[Required action] Repeat the whole listing below with nothing added or dropped.

[Information supplied]

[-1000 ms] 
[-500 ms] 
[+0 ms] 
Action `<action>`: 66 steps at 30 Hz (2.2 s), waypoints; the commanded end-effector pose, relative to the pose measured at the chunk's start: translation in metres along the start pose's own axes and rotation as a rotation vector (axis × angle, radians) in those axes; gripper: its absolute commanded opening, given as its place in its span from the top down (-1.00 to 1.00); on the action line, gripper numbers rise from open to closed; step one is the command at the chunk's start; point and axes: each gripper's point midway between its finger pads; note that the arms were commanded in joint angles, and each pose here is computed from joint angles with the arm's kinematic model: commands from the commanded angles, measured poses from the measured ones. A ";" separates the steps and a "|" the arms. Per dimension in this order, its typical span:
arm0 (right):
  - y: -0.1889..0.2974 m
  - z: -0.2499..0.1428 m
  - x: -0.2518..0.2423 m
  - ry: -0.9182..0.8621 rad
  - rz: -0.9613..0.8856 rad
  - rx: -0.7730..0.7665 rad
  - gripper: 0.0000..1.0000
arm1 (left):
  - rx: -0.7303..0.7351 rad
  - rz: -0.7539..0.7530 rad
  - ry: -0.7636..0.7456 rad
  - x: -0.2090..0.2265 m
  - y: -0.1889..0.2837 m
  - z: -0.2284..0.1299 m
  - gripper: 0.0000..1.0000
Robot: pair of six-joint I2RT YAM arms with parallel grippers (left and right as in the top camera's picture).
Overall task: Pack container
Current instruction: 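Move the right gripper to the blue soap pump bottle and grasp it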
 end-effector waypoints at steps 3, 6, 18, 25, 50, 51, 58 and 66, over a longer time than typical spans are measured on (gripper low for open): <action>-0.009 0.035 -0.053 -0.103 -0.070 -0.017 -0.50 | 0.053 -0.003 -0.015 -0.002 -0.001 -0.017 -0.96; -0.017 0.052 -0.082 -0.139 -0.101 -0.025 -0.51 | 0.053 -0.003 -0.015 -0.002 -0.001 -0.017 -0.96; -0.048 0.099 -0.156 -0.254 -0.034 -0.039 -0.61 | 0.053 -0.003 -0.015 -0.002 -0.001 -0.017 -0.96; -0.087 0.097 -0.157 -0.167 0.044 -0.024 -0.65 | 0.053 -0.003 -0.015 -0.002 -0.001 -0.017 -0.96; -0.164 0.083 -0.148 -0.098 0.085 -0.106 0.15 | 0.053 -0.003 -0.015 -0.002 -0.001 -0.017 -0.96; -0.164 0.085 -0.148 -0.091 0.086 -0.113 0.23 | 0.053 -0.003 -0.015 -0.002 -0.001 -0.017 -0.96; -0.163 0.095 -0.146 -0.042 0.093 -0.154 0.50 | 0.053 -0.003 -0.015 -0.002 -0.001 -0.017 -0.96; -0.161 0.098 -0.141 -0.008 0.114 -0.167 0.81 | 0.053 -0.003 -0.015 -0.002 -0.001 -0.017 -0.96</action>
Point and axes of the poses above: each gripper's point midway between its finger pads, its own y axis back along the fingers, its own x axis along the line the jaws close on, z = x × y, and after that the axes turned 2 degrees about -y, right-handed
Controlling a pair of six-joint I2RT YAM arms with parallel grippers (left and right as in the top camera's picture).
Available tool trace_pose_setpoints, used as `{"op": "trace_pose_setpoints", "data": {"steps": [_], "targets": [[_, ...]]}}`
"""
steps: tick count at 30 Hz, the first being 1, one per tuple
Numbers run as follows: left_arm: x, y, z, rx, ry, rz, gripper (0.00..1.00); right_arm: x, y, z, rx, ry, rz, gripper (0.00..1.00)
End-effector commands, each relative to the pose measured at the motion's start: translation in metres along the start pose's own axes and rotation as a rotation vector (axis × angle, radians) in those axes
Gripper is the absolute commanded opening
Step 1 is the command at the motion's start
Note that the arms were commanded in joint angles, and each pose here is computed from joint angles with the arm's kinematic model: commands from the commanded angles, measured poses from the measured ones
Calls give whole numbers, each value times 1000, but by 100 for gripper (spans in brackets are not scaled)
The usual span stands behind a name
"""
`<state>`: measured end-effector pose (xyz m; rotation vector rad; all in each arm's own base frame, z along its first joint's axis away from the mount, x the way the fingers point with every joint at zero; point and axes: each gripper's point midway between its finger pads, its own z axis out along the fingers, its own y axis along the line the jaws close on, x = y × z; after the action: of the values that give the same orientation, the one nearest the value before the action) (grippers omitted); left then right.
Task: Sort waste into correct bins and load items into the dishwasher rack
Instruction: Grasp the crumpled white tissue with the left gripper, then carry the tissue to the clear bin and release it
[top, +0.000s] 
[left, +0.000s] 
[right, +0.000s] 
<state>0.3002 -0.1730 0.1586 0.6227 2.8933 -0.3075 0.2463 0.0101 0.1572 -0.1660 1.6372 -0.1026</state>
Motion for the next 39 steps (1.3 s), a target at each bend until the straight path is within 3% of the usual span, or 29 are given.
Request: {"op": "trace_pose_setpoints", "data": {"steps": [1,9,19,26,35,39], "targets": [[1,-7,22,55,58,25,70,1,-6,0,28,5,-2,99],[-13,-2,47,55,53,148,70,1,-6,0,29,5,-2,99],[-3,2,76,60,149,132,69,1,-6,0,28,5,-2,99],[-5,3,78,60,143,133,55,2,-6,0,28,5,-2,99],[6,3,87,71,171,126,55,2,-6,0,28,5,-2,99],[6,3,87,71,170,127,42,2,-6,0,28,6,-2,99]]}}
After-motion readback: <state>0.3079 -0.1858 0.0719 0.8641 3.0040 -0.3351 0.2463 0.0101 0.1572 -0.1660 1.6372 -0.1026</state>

[Result for this exercise]
[-1000 ms] 
[-500 ms] 
[+0 ms] 
Action `<action>`: 66 steps at 30 Hz (2.2 s), waypoints; the commanded end-effector pose, relative to the pose measured at the chunk's start: translation in metres along the start pose's own axes and rotation as a rotation vector (axis × angle, radians) in those axes; gripper: its absolute commanded opening, given as its place in its span from the top down (-1.00 to 1.00); on the action line, gripper numbers rise from open to closed; step one is the command at the chunk's start; point and axes: each gripper's point midway between its finger pads; note that the arms were commanded in joint angles, and each pose here is computed from joint angles with the arm's kinematic model: commands from the commanded angles, measured poses from the measured ones. A ";" separates the steps and a "|" the arms. Per dimension in this order, its typical span:
arm0 (right):
  - y: -0.1889..0.2974 m
  - z: -0.2499..0.1428 m
  - x: -0.2518..0.2423 m
  - ry: -0.9182..0.8621 rad
  - rz: -0.9613..0.8856 rad
  - rx: -0.7730..0.7665 rad
  - gripper: 0.0000..1.0000
arm1 (left):
  - rx: -0.7303..0.7351 rad
  - rz: -0.7539..0.7530 rad
  - ry: -0.7636..0.7456 rad
  - x: -0.2090..0.2265 m
  - y: -0.1889..0.2837 m
  - z: -0.2284..0.1299 m
  - gripper: 0.0000..1.0000
Robot: pair of six-joint I2RT YAM arms with parallel grippers (left and right as in the top camera's picture).
Overall task: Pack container
Current instruction: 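Move the right gripper to the blue soap pump bottle and grasp it
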 end-effector waypoints at steps 3, 6, 18, 25, 50, 51, 58 and 66, over a longer time than typical spans are measured on (gripper low for open): <action>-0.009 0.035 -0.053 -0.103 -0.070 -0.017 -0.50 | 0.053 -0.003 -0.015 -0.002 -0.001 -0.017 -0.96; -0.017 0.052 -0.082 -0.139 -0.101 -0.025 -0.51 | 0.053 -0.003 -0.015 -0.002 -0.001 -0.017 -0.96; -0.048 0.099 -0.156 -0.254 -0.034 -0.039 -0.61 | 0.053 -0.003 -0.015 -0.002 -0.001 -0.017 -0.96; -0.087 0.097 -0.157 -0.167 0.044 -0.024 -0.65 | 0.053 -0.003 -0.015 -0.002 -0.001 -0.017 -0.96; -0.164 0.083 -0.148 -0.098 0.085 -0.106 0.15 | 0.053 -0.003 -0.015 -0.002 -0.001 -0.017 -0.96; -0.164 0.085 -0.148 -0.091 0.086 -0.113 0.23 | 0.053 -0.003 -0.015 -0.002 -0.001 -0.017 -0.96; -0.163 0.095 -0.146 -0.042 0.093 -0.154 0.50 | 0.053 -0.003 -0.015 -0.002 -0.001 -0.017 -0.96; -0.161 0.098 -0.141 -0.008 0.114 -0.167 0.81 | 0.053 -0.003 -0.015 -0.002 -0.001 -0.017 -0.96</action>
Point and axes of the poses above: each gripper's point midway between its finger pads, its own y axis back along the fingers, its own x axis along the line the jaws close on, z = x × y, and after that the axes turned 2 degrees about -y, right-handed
Controlling a pair of six-joint I2RT YAM arms with parallel grippers (left and right as in the top camera's picture).
Available tool trace_pose_setpoints, used as `{"op": "trace_pose_setpoints", "data": {"steps": [_], "targets": [[_, ...]]}}`
"""
steps: tick count at 30 Hz, the first being 1, one per tuple
Numbers run as follows: left_arm: x, y, z, rx, ry, rz, gripper (0.00..1.00); right_arm: x, y, z, rx, ry, rz, gripper (0.00..1.00)
End-effector commands, each relative to the pose measured at the motion's start: translation in metres along the start pose's own axes and rotation as a rotation vector (axis × angle, radians) in those axes
Gripper is the absolute commanded opening
Step 1 is the command at the motion's start
Note that the arms were commanded in joint angles, and each pose here is computed from joint angles with the arm's kinematic model: commands from the commanded angles, measured poses from the measured ones
Calls give whole numbers, each value times 1000, but by 100 for gripper (spans in brackets are not scaled)
The usual span stands behind a name
"""
`<state>`: measured end-effector pose (xyz m; rotation vector rad; all in each arm's own base frame, z along its first joint's axis away from the mount, x the way the fingers point with every joint at zero; point and axes: each gripper's point midway between its finger pads, its own z axis out along the fingers, its own y axis along the line the jaws close on, x = y × z; after the action: of the values that give the same orientation, the one nearest the value before the action) (grippers omitted); left then right.
Task: Sort waste into correct bins and load items into the dishwasher rack
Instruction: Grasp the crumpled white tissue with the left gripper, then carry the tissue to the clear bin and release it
[top, +0.000s] 
[left, +0.000s] 
[right, +0.000s] 
<state>0.3002 -0.1730 0.1586 0.6227 2.8933 -0.3075 0.2463 0.0101 0.1572 -0.1660 1.6372 -0.1026</state>
Motion for the next 39 steps (1.3 s), a target at each bend until the straight path is within 3% of the usual span, or 29 are given.
Request: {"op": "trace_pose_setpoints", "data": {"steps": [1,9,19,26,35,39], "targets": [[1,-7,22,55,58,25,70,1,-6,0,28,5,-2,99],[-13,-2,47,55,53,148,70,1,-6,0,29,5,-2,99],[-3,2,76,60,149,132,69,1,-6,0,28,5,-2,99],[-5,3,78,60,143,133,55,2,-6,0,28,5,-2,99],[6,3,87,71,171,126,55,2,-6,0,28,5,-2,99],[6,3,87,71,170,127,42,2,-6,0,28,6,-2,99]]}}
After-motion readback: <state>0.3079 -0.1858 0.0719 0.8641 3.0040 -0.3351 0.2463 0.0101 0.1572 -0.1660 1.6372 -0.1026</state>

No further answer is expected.